Le système de transport public de Séoul a justifié le retrait de cette publicité, qui a circulé pendant plusieurs jours sur huit lignes de bus de la capitale, par le fait que ses services avaient reçu un grand nombre d’appels d’usagers se disant outrés par son contenu. « Les Eglises protestantes ont beaucoup appelé pour se plaindre », a précisé un responsable.

Au Conseil chrétien de Corée, structure réunissant 61 dénominations protestantes sud-coréennes, le Rév. Park Seung-chul, en charge des relations publiques, dément qu’« aucune action officielle » ait été engagée pour obtenir le retrait de la publicité litigieuse. « Cette affiche est l’expression d’une certaine haine envers la religion chrétienne. Anti-Christ est coutumier de propos calomnieux et diffamatoires à l’égard du protestantisme.
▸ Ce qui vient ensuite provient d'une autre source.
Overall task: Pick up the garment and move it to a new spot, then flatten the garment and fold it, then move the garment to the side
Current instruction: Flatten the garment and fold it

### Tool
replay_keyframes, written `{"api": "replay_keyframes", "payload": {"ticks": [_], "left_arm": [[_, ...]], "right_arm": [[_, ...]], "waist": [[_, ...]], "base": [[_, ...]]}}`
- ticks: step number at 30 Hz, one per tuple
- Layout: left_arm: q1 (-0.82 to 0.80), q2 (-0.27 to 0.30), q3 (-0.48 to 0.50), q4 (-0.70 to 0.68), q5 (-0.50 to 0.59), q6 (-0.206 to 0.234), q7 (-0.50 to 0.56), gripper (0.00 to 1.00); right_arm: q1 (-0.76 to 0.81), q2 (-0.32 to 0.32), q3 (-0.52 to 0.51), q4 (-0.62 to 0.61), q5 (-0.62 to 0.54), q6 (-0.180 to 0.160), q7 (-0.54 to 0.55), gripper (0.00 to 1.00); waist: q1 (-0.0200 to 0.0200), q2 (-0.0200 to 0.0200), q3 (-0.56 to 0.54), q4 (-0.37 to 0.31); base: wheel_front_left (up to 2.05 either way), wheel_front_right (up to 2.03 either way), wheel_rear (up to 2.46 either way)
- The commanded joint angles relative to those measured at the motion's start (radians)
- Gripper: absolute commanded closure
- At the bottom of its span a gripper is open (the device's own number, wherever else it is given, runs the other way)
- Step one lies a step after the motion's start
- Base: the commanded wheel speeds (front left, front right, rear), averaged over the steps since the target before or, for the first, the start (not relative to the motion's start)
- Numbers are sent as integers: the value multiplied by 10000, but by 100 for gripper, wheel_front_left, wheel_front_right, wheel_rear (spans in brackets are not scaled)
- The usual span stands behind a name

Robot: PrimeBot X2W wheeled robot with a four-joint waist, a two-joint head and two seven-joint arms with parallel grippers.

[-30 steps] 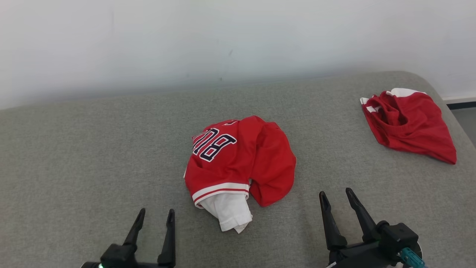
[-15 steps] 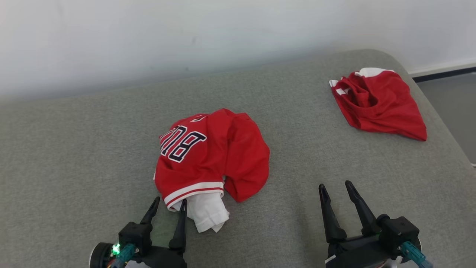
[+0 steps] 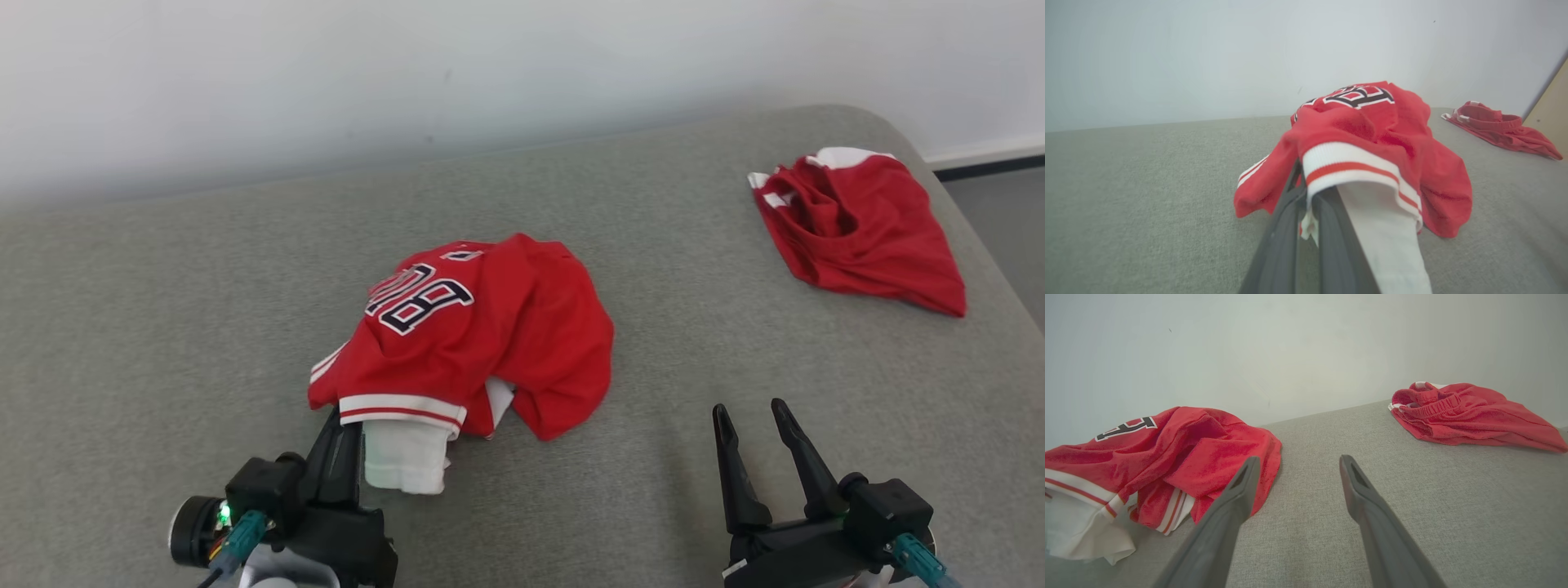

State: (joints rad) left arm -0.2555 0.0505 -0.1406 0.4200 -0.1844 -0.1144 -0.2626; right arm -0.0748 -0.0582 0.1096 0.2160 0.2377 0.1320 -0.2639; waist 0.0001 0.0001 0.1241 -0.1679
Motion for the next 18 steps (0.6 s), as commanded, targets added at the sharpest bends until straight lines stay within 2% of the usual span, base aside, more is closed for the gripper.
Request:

Ils ne tiennent pas un discours critique rationnel. Leur affiche diffère des pubs athées que l’on a pu voir dans certains pays occidentaux, où existe une tradition de penseurs rationalistes », a toutefois précisé le pasteur. En 2009, dans plusieurs villes européennes, notamment à Londres, Barcelone et Gênes, des autobus ont circulé avec des publicités professant l’inexistence de Dieu (2).

Pour Anti-Christ, un mouvement qui revendique 15 000 membres et qui a consacré 2,5 millions de wons (1 550 euros) à cette campagne d’affichage, les pressions exercées sur la compagnie de bus constituent « une atteinte à la liberté d’expression et une entrave aux activités (du mouvement) ». Interrogé le 10 février par l’agence Ucanews (3), son président, Lee Chan-gyeong, a expliqué que la campagne d’affichage visait à mettre en garde les Coréens contre « le travail missionnaire agressif » des Eglises protestantes et l’exclusivisme dont celles-ci font preuve, un phénomène générateur « d’anxiété parmi la population ». « Nous avons imaginé cette campagne pour informer les gens qu’ils peuvent vivre très bien sans la religion chrétienne », a-t-il ajouté, soulignant que nombreux sont les Coréens qui ne se sentent pas à l’aise face au zèle missionnaire dont font preuve les Eglises protestantes. Celles-ci « ne prennent pas en considération la diversité de la société coréenne », a-t-il conclu.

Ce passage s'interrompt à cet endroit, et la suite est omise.